Dina Yoffe

Dina Yoffe

1952
Born: Riga

Dina Yoffe, also spelled Dina Jofe and Dina Joffe, is a Jewish Latvian pianist and pedagogue, born on 18 December 1952 in Riga, Soviet-occupied Latvia. She began her musical education at the Emīls Dārziņš Special School of Music in Riga and later continued at the Central Music School in Moscow as a particularly gifted pupil from Latvia.

She graduated from the Tchaikovsky Conservatory in Moscow in 1976, where she studied with Professor Vera Gornostayeva, a leading representative of the Heinrich Neuhaus school. Even before completing her studies, Yoffe had already achieved major success in international competitions. She won her first musical award at Concertino Prague in 1967 at the age of fifteen, and later received second prizes at the IX Fryderyk Chopin Competition and the VI Robert Schumann Competition.

Yoffe developed an international concert career as a soloist and orchestral pianist. She has appeared with ensembles including the Israel Philharmonic, NHK, the Moscow Philharmonic, the Tokyo Metropolitan Orchestra, Kremerata Baltica, Moscow Soloists, and Sinfonia Varsovia, working with conductors such as Zubin Mehta, Neville Marriner, Valery Gergiev, Dmitri Kitayenko, James De Priest, Gidon Kremer, Yuri Bashmet, and Jerzy Kaspszyk.

Her recital activity has included appearances at the Chopin and his Europe Festival in Warsaw, the Chopin Festival in Duszniki, the Bayreuth music festival, the Elba Music Festival, and the Summit Music Festival in the United States. She has also performed in major venues such as the Barbican Centre in London, Suntory Hall in Tokyo, Sala Verdi in Milan, the Musikverein and Konzerthaus in Vienna, the Great Hall of the Moscow Conservatory, and Salle Pleyel in Paris. In 2013 she gave a concert with the Orchestra of the Eighteenth Century under Frans Brüggen at the Royal Palace in The Hague for Queen Beatrix.

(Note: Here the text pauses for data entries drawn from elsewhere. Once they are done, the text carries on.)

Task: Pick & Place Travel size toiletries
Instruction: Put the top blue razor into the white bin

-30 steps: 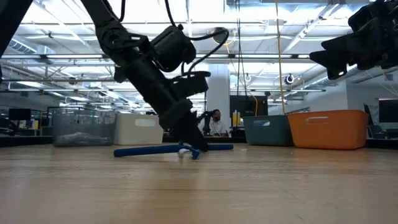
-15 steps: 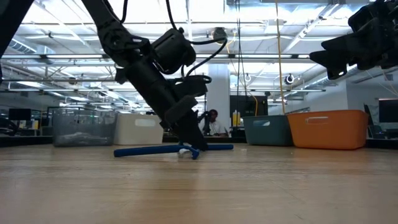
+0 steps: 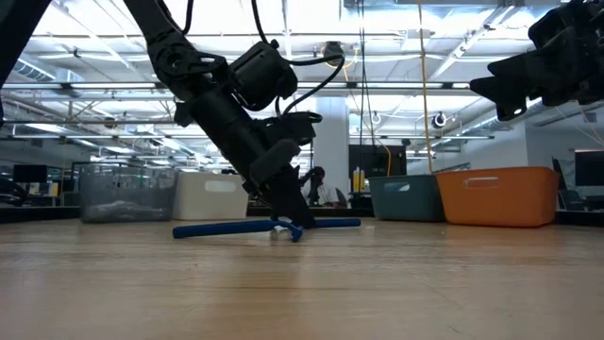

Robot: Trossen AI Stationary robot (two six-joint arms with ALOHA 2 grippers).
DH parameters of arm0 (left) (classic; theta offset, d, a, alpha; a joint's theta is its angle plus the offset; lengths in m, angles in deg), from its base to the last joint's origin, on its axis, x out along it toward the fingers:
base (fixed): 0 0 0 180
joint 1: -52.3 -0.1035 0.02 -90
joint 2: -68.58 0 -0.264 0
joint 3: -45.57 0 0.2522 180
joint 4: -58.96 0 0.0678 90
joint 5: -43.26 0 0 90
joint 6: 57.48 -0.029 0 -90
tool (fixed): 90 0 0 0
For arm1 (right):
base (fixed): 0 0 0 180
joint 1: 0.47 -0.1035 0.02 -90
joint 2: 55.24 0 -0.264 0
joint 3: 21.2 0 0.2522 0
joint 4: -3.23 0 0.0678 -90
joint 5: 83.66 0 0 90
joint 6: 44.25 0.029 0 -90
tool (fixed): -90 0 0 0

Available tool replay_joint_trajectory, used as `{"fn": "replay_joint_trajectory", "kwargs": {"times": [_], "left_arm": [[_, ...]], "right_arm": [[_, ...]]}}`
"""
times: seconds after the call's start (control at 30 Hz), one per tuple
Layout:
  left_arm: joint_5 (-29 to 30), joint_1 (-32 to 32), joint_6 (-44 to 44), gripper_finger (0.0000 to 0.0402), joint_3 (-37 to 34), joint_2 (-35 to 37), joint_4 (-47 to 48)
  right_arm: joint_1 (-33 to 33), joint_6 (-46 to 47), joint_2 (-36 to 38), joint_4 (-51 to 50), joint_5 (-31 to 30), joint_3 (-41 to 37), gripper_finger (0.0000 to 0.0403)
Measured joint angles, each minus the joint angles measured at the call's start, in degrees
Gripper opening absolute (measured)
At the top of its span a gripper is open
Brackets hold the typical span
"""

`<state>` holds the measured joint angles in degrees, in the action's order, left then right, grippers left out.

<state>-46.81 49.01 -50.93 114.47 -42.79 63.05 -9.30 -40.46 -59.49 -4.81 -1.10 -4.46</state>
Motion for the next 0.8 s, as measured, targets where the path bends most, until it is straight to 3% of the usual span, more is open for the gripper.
{"fn": "replay_joint_trajectory", "kwargs": {"times": [0.27, 0.53, 0.8], "left_arm": [[-0.05, 0.00, -0.22, 0.0042, -0.24, 2.58, 1.99], [0.22, -1.12, -0.34, 0.0030, -0.17, 13.67, 5.44], [6.84, -3.43, 0.56, 0.0022, -0.29, 26.01, 11.87]], "right_arm": [[-0.01, 0.00, -0.02, 0.00, 0.00, 0.02, 0.0192], [0.01, 0.00, 0.00, 0.00, 0.00, 0.02, 0.0192], [0.00, 0.00, 0.00, 0.00, -0.02, 0.02, 0.0192]]}}
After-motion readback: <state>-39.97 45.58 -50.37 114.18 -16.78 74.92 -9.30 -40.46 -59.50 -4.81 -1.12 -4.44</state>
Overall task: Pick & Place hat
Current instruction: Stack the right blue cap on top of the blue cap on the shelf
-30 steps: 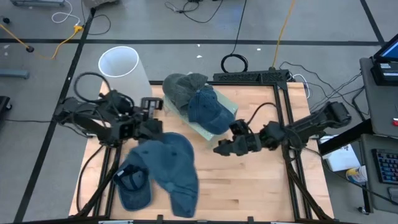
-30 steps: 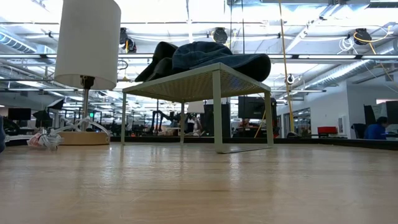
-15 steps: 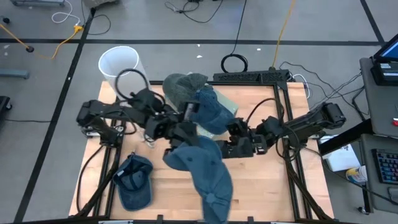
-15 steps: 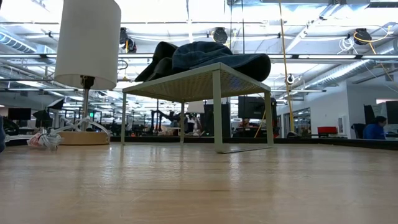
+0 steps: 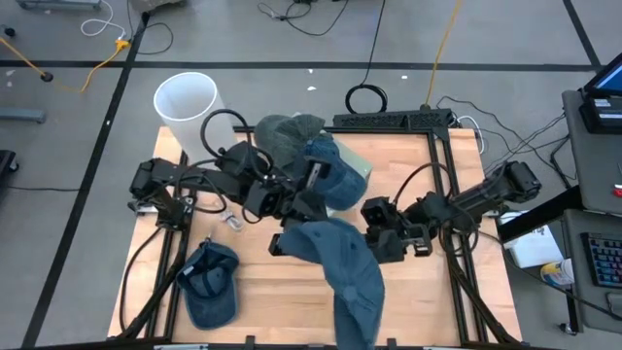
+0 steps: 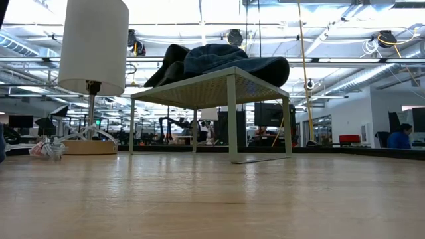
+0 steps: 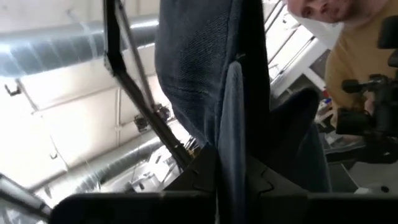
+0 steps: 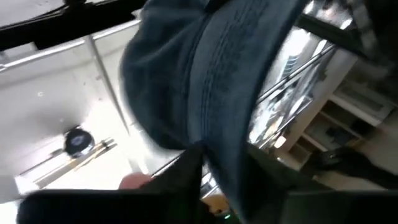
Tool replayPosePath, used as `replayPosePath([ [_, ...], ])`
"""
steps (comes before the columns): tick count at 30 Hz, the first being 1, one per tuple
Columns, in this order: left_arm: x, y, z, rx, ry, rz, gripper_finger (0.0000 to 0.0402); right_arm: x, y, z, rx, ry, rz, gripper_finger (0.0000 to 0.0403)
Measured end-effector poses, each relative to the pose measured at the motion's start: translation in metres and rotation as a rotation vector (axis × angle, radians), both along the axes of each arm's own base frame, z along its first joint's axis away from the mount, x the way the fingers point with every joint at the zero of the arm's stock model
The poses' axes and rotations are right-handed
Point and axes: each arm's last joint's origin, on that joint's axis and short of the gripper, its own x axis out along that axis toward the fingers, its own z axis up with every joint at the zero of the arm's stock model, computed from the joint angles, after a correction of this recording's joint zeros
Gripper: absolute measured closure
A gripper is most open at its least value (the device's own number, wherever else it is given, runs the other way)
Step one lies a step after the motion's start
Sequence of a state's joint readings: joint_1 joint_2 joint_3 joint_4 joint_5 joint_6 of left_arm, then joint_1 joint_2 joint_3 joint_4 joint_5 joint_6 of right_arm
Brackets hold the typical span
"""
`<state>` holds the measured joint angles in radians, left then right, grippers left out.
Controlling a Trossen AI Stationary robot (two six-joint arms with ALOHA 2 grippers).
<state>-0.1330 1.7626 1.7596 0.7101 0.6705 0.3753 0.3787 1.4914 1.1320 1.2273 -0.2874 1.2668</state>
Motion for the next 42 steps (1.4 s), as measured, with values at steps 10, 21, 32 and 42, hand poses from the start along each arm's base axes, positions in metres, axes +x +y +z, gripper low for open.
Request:
replayPosePath([
  [10, 0.002, 0.001, 0.001, -0.252, 0.225, -0.086, 0.0309, -0.009, 0.006, 0.005, 0.013, -0.079, 0.009, 0.0396],
  [21, 0.0, 0.012, 0.001, -0.39, 0.51, -0.129, 0.0134, -0.023, 0.001, 0.009, 0.032, -0.14, -0.012, 0.0399],
  [32, -0.029, 0.043, -0.006, -0.537, 1.044, 0.014, 0.0073, -0.082, -0.015, -0.026, 0.088, -0.003, -0.312, 0.04],
  [42, -0.077, 0.055, -0.02, -0.635, 1.413, 0.309, 0.0108, -0.129, -0.019, -0.068, 0.109, 0.187, -0.667, 0.04],
])
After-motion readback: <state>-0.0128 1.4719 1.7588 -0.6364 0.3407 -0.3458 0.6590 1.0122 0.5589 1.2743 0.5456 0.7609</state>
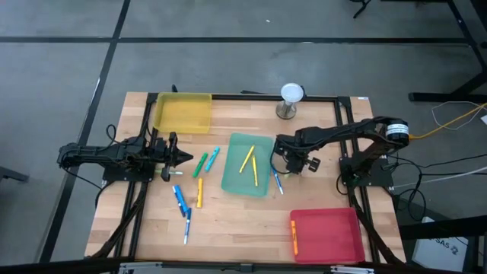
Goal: Pick & Place Markers
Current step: Put the light green highlighter pen into the pink bin
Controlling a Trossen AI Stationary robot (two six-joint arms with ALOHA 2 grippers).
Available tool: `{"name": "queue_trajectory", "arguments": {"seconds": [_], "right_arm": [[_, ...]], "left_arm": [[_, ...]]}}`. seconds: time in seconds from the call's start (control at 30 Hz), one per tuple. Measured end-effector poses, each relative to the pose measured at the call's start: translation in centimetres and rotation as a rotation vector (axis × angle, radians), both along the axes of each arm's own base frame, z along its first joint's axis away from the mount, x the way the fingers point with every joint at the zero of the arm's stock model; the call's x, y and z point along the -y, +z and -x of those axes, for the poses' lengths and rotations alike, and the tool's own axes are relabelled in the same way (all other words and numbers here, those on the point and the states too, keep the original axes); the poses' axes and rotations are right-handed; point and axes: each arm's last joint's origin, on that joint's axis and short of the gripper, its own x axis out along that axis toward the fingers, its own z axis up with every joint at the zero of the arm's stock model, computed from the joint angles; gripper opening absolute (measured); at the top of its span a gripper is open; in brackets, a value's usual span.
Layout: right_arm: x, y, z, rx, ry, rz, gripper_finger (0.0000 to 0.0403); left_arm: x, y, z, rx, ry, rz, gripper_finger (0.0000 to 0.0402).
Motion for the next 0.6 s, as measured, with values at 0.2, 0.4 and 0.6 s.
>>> {"name": "queue_trajectory", "arguments": {"seconds": [0.2, 0.4, 0.6], "right_arm": [[-0.8, 2.2, 0.7, 0.079, -0.025, 0.003, 0.0065], [-2.5, 5.1, 2.2, 0.180, -0.005, -0.001, 0.0065], [-4.4, 7.2, 4.2, 0.224, 0.065, 0.014, 0.0065]], "left_arm": [[0.0, 0.0, 0.0, -0.001, 0.000, 0.000, 0.0012], [0.0, 0.0, 0.0, -0.001, 0.000, 0.000, 0.0012], [0.0, 0.0, 0.0, -0.001, 0.000, 0.000, 0.0010]]}}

Alongside her solo career, Yoffe has been active in chamber music festivals and has performed with musicians including Gidon Kremer, Yuri Bashmet, Viktor Tretyakov, Vadim Repin, Daniel Vaiman, and Mario Brunello. She also presented recital cycles of all Chopin's works in Tokyo, Osaka, and Yokohama; these performances were filmed and broadcast by Japanese national television NHK.

Yoffe has remained internationally active as a pedagogue. She taught as Professor at the Rubin Academy of Music at Tel-Aviv University from 1989 to 1996 and was Visiting Professor at Aichi University of Arts in Japan from 1995 to 2000. She has given numerous master classes in France, Germany, Spain, at the Royal Academy of Music in London, and at the Mozarteum Summer Academy in Salzburg, and has served as guest professor for Yamaha master classes in Paris, New York, Hamburg, and Tokyo. She has also been a jury member at international piano competitions in Cleveland, Hamamatsu, Warsaw, Barcelona, and Weimar.

Her discography includes recordings of Chopin, Schumann, Scriabin, Rachmaninoff, Schubert, Franck, and Prokofiev. Among her releases are Chopin's 24 Preludes, the Fantasy in F minor and Waltzes, Schumann's Symphonic Etudes and Kreisleriana, recordings in the "Real Chopin" series, and live recordings featuring works by Scriabin, Rachmaninoff, Chopin, Schubert, Schumann, and Prokofiev. These recordings reflect the central place of the Romantic piano repertoire in her artistic profile.